La noticia se celebra con botellas de champán y corchos volando, confeti que sale disparado de sombreros abiertos, corazones palpitantes, «me gusta», brazos en alto, aplausos y hurras, e inevitables fuegos artificiales, en definitiva, todo el arsenal de la aprobación social. ¿Cómo es posible, de hecho, celebrar, reír, exultar, aprobar y descorchar botellas de éxtasis celebativo?
Hemos llegado más allá, en definitiva. Más allá de cualquier punto de no retorno. Y ahora ese buenismo hipócrita europeo alude a no se sabe qué línea roja con el bombardeo y destrucción por parte de Israel de una Iglesia católica en Gaza el pasado 17 de julio, matando a tres personas e hiriendo a otras. ¿No habrán sido otras las manifiestas o sutiles líneas rojas que Israel no ha respetado? ¿Por qué un edificio de culto cristiano católico, y sus moradores, deben ser línea roja y no las personas palestinas asesinadas mientras hacían cola a la espera de alimentos, de agua, …?
¿Cómo hemos llegado a esto? ¿Cómo se mantiene esta guerra? ¿Cómo finalizará el horror? Se empezó hablando del precio inevitable que había que pagar. Luego se repitió el estribillo de los escudos humanos. Y cada vez, la voz oficial repetía que entre las víctimas había hombres de Hamás (una justificación casi nunca demostrada y, de hecho, a menudo, trágicamente desmentida por las pruebas reales).
Cada vez, las voces que aprobaban y justificaban eran
numerosas. «Estamos luchando esta guerra por vosotros» era el mantra,
proclamado por quienes reivindicaban, entre nosotros, la necesidad de
consentir, es decir, de «ensuciarse las manos». Las consecuencias están a la
vista de todos. En nombre de una supuesta superioridad democrática, todo se ha
vuelto posible, cualquier horror, cualquier aberración.

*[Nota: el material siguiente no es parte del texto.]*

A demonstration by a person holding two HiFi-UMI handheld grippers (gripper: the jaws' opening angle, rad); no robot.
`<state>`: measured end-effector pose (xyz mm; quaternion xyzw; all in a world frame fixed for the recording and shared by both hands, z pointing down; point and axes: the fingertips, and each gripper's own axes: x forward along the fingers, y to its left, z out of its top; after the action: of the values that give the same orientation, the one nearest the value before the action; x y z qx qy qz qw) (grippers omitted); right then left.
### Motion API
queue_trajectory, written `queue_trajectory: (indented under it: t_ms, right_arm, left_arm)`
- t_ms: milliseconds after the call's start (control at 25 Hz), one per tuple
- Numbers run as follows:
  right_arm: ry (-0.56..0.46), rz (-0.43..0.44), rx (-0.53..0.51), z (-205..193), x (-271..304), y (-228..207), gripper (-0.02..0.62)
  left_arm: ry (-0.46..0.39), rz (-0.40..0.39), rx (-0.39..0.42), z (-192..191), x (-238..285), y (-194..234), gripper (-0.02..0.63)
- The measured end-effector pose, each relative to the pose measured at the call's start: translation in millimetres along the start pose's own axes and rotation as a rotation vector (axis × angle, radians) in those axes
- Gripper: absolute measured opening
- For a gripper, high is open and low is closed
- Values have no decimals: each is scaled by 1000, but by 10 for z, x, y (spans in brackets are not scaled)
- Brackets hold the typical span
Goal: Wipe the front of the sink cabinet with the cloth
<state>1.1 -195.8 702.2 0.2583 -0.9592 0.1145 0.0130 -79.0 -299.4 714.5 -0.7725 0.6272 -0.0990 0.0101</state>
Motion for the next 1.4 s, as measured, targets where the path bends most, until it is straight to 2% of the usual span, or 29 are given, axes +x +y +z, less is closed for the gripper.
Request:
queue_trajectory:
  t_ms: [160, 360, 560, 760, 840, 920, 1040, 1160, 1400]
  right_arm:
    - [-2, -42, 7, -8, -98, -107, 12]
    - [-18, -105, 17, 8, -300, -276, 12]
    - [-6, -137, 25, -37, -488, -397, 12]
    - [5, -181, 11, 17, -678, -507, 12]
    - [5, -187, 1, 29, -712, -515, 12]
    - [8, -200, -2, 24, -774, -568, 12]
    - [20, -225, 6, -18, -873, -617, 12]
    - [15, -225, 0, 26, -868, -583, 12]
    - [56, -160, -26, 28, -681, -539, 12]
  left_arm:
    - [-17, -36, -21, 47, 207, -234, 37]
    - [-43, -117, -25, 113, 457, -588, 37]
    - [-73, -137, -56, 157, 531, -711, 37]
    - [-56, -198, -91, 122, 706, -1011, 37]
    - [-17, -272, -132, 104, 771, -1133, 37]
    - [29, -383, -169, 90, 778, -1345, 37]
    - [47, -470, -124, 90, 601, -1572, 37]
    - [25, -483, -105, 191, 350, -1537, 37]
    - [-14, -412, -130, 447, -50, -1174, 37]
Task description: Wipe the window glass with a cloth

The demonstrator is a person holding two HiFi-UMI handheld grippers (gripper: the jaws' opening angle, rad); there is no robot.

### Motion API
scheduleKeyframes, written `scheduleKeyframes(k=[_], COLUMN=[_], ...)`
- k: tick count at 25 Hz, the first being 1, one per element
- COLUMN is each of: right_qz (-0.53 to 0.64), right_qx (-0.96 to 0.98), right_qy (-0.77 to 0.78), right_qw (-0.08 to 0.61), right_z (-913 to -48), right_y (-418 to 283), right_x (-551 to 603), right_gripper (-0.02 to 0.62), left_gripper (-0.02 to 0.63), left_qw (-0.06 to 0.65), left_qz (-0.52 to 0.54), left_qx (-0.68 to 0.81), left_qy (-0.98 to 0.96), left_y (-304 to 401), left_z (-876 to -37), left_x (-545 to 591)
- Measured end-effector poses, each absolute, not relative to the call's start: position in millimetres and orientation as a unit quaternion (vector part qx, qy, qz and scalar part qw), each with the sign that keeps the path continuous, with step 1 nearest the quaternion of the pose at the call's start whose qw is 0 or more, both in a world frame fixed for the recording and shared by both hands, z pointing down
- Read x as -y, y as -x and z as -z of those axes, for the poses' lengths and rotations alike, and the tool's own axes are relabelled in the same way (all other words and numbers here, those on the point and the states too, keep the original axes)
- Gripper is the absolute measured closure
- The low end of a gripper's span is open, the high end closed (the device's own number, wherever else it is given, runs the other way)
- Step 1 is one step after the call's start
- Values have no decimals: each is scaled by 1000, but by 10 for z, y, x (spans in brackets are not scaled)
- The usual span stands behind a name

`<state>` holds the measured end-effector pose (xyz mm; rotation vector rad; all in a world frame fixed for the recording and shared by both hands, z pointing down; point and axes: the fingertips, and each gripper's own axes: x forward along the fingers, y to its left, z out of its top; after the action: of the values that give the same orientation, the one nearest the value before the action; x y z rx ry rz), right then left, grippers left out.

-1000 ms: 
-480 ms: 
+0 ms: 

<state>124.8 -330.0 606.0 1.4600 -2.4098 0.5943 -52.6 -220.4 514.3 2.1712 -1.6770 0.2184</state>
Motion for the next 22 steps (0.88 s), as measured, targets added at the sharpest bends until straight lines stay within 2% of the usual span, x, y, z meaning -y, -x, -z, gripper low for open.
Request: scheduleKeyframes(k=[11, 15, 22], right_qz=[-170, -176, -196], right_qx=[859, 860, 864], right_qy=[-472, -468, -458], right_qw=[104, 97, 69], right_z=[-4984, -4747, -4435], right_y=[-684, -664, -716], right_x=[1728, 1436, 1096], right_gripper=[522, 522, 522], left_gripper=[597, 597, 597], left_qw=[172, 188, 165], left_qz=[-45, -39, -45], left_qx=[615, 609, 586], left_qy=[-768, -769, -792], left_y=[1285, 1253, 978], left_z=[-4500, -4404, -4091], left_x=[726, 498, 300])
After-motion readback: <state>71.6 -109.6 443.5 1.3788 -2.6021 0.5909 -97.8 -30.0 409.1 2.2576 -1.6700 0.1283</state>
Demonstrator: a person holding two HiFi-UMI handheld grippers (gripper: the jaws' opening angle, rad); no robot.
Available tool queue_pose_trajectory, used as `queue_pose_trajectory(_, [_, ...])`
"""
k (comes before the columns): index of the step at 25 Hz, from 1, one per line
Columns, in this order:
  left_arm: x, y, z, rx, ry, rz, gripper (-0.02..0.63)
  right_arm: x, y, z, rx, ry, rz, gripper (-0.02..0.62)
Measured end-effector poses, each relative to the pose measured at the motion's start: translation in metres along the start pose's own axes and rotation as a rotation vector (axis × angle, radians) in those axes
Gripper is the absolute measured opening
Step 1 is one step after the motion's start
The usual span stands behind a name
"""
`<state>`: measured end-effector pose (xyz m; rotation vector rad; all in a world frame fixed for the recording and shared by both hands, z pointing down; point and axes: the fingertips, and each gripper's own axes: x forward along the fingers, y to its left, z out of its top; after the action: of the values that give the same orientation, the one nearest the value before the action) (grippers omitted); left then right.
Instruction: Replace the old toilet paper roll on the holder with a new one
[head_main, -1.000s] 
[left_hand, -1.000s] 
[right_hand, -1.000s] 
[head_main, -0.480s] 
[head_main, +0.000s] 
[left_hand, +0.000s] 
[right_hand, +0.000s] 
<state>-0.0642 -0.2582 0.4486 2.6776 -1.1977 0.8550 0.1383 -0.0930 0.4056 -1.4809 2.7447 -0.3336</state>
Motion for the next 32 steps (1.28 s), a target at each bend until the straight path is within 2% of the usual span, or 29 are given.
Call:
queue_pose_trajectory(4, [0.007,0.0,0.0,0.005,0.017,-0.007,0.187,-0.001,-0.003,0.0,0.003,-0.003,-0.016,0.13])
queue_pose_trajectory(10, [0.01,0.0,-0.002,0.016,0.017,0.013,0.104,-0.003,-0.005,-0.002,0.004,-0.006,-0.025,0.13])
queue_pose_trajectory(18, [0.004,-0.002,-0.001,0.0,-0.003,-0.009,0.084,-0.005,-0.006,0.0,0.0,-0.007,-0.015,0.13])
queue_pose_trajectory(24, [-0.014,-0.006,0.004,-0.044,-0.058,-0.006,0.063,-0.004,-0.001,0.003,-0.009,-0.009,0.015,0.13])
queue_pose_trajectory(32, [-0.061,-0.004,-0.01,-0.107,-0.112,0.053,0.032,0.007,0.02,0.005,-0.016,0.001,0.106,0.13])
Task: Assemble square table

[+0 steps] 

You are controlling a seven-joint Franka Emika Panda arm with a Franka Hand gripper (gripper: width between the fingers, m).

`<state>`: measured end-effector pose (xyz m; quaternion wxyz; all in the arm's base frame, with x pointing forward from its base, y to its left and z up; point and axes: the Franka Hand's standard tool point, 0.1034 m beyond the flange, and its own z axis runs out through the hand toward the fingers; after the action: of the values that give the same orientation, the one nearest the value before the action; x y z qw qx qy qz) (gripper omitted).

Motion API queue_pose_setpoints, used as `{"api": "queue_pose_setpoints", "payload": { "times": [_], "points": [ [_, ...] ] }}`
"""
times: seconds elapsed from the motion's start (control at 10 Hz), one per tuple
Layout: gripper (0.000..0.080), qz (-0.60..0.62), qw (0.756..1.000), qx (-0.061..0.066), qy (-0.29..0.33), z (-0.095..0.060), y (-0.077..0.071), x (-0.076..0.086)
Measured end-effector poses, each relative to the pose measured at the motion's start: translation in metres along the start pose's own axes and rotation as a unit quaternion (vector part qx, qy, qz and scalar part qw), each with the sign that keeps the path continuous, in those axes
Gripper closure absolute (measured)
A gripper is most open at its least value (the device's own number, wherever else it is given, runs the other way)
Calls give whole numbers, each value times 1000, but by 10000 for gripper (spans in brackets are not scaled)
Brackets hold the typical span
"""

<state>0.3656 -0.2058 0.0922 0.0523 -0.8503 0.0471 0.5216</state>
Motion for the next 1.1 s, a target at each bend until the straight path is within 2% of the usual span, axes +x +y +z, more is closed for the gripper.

Siempre ha costado imaginar un futuro. Sin embargo, el futuro es precisamente la democracia, que no es un simple mecanismo electoral de voto, sino el respeto a las minorías. Y que algunas líneas divisorias muy precisas siguen marcando desde siempre.
En sus orígenes, por ejemplo, hay quienes ponen en crisis la democracia, sobre todo cuando se convierte en instrumento de terror. Está Tucídides, por poner un ejemplo, que narra y denuncia el delirio de omnipotencia en el que cae «su» ciudad.
Por lo tanto, también hoy deben existir historiadores, intelectuales, periodistas, …, dispuestos a denunciar. Sobre ellos, es decir, sobre todos y cada uno de nosotros, recae la gran responsabilidad moral. Porque es cierto que no hay vuelta atrás. Pero se puede avanzar de muchas maneras. Y nuestro único camino es el que nos indican, en primer lugar, quienes siguen contando la verdad de lo que está ocurriendo en Gaza. Como, por poner un ejemplo sin más, la Sra. Francesca P. Albanese -relatora especial de las Naciones Unidas sobre los territorios palestinos -.
La destrucción de una Iglesia católica (con la muerte de tres personas y con el número de heridos) no es ninguna línea roja particular. Otros centros de culto al mismo Dios con otro nombre habrán ido bombardeados y destruidos. Y sus creyentes y adoradores asesinados o heridos. Y como lo han sido y lo están siendo otros centros donde se da culto a la vida: como escuelas, hospitales, … En todo caso, éste es un horror más que nos dice cuál es nuestra responsabilidad y cuál nuestro deber.